## Task details
Using the listing below, report each line holding the string "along".
═══ Data extract ═══
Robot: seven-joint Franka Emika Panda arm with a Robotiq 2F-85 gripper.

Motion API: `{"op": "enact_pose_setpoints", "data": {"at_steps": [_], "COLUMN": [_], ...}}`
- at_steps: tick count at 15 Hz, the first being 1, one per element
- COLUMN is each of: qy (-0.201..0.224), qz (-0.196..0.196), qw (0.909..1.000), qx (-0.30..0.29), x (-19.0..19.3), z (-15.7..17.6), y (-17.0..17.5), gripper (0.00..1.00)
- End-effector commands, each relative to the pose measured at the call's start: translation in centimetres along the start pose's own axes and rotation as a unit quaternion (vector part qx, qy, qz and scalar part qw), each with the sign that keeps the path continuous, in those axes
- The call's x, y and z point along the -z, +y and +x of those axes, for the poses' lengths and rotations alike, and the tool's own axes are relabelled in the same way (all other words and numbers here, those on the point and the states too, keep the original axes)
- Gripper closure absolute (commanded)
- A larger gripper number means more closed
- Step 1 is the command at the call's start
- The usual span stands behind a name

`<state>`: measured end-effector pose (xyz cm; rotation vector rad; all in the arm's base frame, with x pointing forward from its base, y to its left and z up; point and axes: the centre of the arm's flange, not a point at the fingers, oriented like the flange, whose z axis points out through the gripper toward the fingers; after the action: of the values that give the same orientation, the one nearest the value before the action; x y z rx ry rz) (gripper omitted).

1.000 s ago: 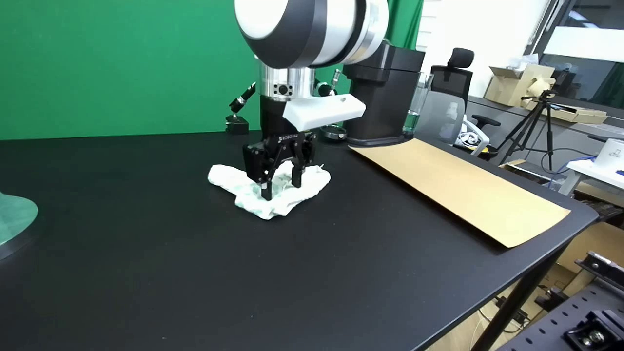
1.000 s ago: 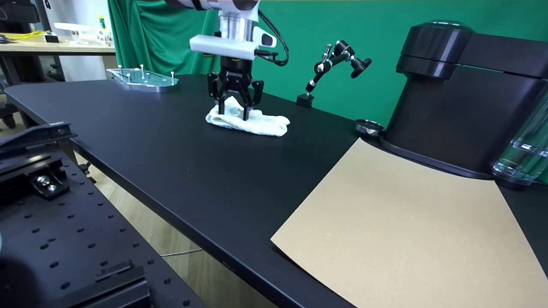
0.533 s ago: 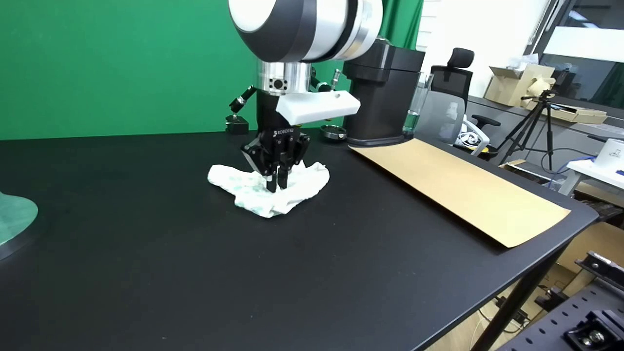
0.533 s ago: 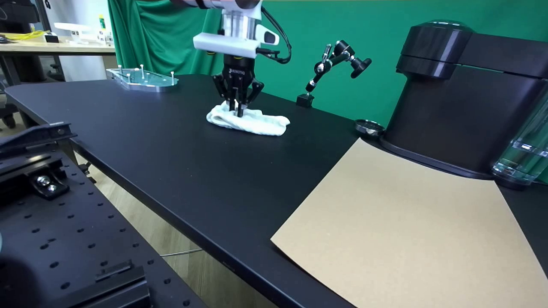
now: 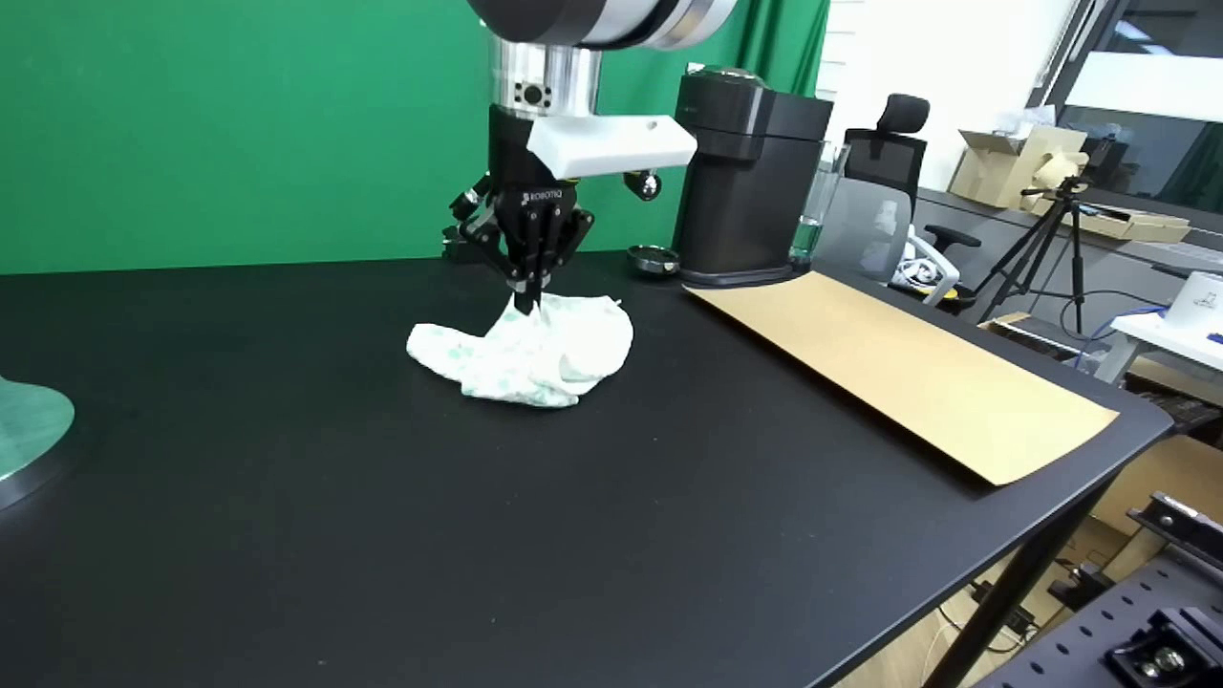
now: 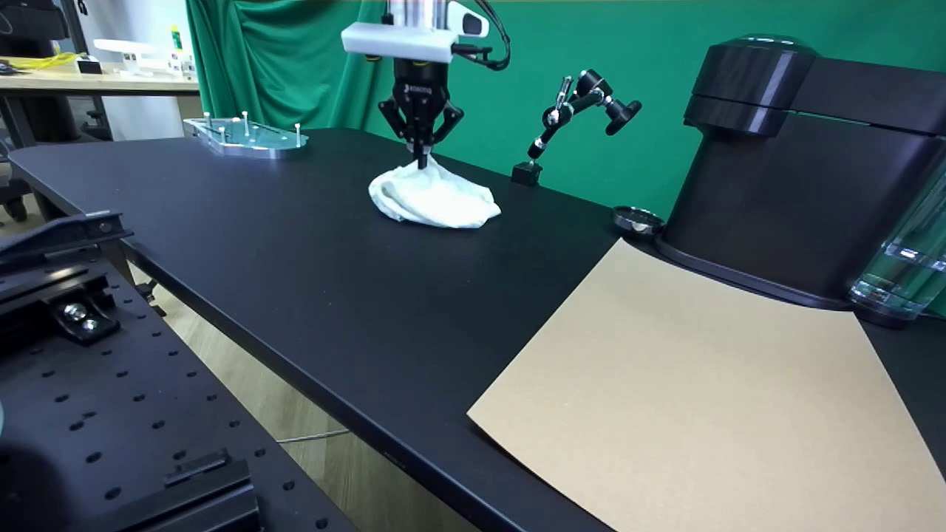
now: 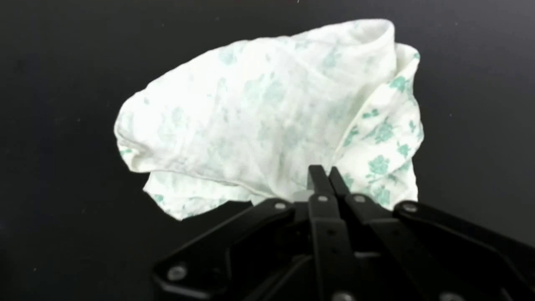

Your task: Pick up the towel and hang it on the object

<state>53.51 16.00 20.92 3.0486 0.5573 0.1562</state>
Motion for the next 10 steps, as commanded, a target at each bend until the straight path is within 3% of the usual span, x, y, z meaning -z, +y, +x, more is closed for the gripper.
{"op": "enact_pose_setpoints", "data": {"at_steps": [1, 10], "qy": [0.03, 0.112], "qz": [-0.037, -0.113], "qw": [0.9988, 0.9844], "qx": [-0.008, -0.075], "x": [5.2, 19.4], "z": [2.0, 6.7], "y": [0.5, 7.2], "gripper": [1.0, 1.0]}}
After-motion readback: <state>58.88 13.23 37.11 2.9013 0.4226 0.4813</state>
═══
## Task solution
- End-effector commands, each relative to the pose measured at the call's start: translation in centimetres along the start pose's own axes and rotation as a unit quaternion (vector part qx, qy, qz and scalar part qw), each with the sign that keeps the path continuous, in those axes
- The call's x, y and z point along the -z, +y and +x of those axes, for the poses' lengths and rotations alike, and the tool's own axes are relabelled in the same way (all other words and numbers here, those on the point and the states too, keep the original axes)

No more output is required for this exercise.